Pre-competitive collaboration
Certainly one of the enabling aspects that has led healthcare to dominate in knowledge graphs is pre-competitive collaboration. Numerous the work of healthcare is grounded in natural sciences like biology and chemistry which are treated as a public good. Firms still compete on products, but most consider a big portion of their research “pre-competitive.” Organizations just like the Pistoia Alliance facilitate this collaboration by providing neutral forums to align on shared semantics and infrastructure (see data standards section below).
Public funding
Public funding has been essential to constructing healthcare’s knowledge infrastructure. Governments and public research institutions have invested heavily within the creation and maintenance of ontologies, controlled vocabularies, and large-scale observational data that no single company could afford constructing alone. Agencies corresponding to the National Institutes of Health (NIH) fund a lot of these assets as public goods, leaving healthcare with a wealthy, open knowledge base able to be connected and reasoned over using knowledge graphs.
Data standards
Healthcare also embraced open data standards early, ensuring shared knowledge could possibly be represented and reused across systems and vendors. Standards from the World Wide Web Consortium (W3C) made medical knowledge machine-readable and interoperable, allowing semantic models to be shared independently of any single system or vendor. By anchoring meaning in open standards relatively than proprietary schemas, healthcare enabled knowledge graphs to operate as shared, long-lived infrastructure relatively than isolated implementations. Standards ensured that meaning could survive system upgrades, vendor changes, and a long time of technological churn.
Conclusion
None of those aspects alone explains healthcare’s maturity; it’s their interaction over a long time—ontology shaping vocabularies, regulation enforcing evidence, funding sustaining shared infrastructure, and standards enabling reuse—that made knowledge graphs inevitable relatively than optional. Long before modern AI, healthcare invested in agreeing on what things mean and the way observations ought to be interpreted. In the ultimate a part of this series, we’ll explore why most other industries lack these conditions—and what they will realistically borrow from healthcare’s path.
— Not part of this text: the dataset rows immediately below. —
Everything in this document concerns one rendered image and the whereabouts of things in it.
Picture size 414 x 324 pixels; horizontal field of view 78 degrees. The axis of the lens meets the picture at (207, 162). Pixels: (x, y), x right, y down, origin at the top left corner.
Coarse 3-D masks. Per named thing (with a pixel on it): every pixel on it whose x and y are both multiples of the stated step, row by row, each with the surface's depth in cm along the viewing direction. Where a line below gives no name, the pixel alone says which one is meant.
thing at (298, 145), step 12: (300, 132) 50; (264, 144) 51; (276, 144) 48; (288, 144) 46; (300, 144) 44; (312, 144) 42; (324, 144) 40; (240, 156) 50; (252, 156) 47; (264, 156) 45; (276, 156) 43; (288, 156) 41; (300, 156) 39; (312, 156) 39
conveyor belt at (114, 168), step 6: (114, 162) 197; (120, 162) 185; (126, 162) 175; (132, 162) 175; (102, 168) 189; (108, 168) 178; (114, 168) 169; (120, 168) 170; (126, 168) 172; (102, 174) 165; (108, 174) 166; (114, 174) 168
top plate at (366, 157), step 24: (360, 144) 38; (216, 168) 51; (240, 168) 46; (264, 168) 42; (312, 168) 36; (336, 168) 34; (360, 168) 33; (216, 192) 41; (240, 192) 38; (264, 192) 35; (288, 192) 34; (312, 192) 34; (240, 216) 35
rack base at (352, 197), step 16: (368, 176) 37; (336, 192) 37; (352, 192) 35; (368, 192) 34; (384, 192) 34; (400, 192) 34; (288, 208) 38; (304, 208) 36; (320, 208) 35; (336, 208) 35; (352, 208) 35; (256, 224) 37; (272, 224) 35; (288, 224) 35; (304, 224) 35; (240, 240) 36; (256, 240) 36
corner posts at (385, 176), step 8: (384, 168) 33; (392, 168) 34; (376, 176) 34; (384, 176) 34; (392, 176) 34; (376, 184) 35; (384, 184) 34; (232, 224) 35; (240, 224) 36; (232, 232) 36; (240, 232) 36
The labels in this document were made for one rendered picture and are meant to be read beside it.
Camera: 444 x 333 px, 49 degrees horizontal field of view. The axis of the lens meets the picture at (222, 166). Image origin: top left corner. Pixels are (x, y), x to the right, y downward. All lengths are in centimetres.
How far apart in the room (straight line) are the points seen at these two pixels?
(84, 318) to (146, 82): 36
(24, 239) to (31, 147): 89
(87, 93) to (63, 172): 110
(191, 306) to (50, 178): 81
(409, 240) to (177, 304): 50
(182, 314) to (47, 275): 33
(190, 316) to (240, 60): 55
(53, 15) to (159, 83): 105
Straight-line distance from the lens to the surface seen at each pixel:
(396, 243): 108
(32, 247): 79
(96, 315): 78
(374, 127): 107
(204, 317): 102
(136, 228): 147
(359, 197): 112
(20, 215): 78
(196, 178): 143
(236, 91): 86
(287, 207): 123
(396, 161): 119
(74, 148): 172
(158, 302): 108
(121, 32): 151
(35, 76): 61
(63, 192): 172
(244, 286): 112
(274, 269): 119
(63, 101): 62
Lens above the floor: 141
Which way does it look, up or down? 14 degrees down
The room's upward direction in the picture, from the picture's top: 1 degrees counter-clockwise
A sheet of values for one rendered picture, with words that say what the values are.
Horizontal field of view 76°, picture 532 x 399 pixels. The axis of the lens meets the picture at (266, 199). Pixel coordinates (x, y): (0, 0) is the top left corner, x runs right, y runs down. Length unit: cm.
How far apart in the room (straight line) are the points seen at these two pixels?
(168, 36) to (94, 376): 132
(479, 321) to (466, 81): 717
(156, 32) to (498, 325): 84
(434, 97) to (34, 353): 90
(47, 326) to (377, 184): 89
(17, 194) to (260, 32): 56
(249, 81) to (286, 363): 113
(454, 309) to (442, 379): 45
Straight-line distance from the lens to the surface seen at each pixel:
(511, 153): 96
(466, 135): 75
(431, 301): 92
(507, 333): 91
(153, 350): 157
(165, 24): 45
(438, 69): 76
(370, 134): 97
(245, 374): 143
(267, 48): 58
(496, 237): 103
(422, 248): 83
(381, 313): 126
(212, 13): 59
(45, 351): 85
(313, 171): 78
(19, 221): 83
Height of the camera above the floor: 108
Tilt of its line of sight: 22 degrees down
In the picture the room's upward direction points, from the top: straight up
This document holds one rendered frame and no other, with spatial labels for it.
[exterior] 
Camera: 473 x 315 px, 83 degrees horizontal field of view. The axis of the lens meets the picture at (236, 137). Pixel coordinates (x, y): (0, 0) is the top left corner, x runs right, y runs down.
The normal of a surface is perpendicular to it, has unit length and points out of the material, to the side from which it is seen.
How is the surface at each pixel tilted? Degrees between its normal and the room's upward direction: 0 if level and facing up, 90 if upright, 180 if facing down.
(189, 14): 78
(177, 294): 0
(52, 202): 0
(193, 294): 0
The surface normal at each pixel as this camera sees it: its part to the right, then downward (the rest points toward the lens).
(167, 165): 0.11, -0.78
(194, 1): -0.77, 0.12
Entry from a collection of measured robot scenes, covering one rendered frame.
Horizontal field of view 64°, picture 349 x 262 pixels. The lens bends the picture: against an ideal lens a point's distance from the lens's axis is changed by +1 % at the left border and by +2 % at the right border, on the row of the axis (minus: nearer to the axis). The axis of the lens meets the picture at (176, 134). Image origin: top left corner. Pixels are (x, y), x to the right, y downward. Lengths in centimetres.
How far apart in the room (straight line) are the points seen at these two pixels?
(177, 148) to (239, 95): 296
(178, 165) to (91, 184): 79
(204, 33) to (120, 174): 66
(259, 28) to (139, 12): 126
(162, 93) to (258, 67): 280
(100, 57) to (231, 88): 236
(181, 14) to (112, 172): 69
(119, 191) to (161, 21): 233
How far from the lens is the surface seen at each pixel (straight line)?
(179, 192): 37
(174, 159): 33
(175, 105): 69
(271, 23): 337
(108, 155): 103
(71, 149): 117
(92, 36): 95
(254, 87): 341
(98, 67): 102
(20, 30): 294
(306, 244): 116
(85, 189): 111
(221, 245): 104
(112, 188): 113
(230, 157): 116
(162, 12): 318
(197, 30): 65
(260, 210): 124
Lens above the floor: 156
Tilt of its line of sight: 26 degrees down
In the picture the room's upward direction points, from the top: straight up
In regards to the creator: Steve Hedden is the Head of Product Management at TopQuadrant, where he leads the strategy for EDG, a platform for knowledge graph and metadata management. His work focuses on bridging enterprise data governance and AI through ontologies, taxonomies, and semantic technologies. Steve writes and speaks commonly about knowledge graphs, and the evolving role of semantics in AI systems.
Bibliography
Hager, Thomas. . Harry N. Abrams, 2019.
Isaacson, Walter. . Simon & Schuster, 2021.
Kirsch, Donald R., and Ogi Ogas. . Arcade, 2017.